» **YOUR OBJECTIVE**
The material below must be retyped in full, with every line kept exactly as it is.
====== DATA SHOWN ======
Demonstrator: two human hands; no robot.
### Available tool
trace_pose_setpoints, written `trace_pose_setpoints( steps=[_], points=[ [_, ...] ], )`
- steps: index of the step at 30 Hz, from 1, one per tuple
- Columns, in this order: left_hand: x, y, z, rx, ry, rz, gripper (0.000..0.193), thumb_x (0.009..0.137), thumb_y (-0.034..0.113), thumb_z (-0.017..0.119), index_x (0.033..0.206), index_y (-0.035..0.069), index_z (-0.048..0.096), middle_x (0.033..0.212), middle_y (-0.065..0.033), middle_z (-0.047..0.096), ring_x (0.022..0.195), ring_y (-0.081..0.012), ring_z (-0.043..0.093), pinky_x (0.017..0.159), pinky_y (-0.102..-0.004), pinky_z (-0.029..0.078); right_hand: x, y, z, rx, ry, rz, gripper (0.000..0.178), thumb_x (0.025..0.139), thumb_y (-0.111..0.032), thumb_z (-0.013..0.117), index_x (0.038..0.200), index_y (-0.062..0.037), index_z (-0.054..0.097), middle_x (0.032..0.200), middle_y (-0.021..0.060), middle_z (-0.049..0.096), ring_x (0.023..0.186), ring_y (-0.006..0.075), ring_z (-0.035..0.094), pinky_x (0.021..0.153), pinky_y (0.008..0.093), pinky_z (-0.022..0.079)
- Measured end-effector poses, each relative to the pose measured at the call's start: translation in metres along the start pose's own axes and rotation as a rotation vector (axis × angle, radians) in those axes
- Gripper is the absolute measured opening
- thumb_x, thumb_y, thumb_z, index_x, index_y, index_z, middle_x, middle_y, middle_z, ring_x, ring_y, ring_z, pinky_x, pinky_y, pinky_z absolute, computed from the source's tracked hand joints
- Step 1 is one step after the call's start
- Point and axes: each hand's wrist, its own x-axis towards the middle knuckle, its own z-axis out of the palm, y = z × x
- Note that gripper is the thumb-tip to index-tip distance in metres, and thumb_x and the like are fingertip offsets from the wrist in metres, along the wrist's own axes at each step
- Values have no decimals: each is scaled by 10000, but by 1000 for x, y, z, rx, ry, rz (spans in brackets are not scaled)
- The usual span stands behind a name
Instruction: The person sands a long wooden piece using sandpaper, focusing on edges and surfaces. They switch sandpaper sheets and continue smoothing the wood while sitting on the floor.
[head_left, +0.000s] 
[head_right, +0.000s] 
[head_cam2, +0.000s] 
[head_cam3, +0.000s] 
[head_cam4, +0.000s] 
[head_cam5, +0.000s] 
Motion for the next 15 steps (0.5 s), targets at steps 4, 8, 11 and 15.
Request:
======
» **RESULT**
Demonstrator: two human hands; no robot.
### Available tool
trace_pose_setpoints, written `trace_pose_setpoints( steps=[_], points=[ [_, ...] ], )`
- steps: index of the step at 30 Hz, from 1, one per tuple
- Columns, in this order: left_hand: x, y, z, rx, ry, rz, gripper (0.000..0.193), thumb_x (0.009..0.137), thumb_y (-0.034..0.113), thumb_z (-0.017..0.119), index_x (0.033..0.206), index_y (-0.035..0.069), index_z (-0.048..0.096), middle_x (0.033..0.212), middle_y (-0.065..0.033), middle_z (-0.047..0.096), ring_x (0.022..0.195), ring_y (-0.081..0.012), ring_z (-0.043..0.093), pinky_x (0.017..0.159), pinky_y (-0.102..-0.004), pinky_z (-0.029..0.078); right_hand: x, y, z, rx, ry, rz, gripper (0.000..0.178), thumb_x (0.025..0.139), thumb_y (-0.111..0.032), thumb_z (-0.013..0.117), index_x (0.038..0.200), index_y (-0.062..0.037), index_z (-0.054..0.097), middle_x (0.032..0.200), middle_y (-0.021..0.060), middle_z (-0.049..0.096), ring_x (0.023..0.186), ring_y (-0.006..0.075), ring_z (-0.035..0.094), pinky_x (0.021..0.153), pinky_y (0.008..0.093), pinky_z (-0.022..0.079)
- Measured end-effector poses, each relative to the pose measured at the call's start: translation in metres along the start pose's own axes and rotation as a rotation vector (axis × angle, radians) in those axes
- Gripper is the absolute measured opening
- thumb_x, thumb_y, thumb_z, index_x, index_y, index_z, middle_x, middle_y, middle_z, ring_x, ring_y, ring_z, pinky_x, pinky_y, pinky_z absolute, computed from the source's tracked hand joints
- Step 1 is one step after the call's start
- Point and axes: each hand's wrist, its own x-axis towards the middle knuckle, its own z-axis out of the palm, y = z × x
- Note that gripper is the thumb-tip to index-tip distance in metres, and thumb_x and the like are fingertip offsets from the wrist in metres, along the wrist's own axes at each step
- Values have no decimals: each is scaled by 10000, but by 1000 for x, y, z, rx, ry, rz (spans in brackets are not scaled)
- The usual span stands behind a name
Instruction: The person sands a long wooden piece using sandpaper, focusing on edges and surfaces. They switch sandpaper sheets and continue smoothing the wood while sitting on the floor.
[head_left, +0.000s] 
[head_right, +0.000s] 
[head_cam2, +0.000s] 
[head_cam3, +0.000s] 
[head_cam4, +0.000s] 
[head_cam5, +0.000s] 
Motion for the next 15 steps (0.5 s), targets at steps 4, 8, 11 and 15.
Request:

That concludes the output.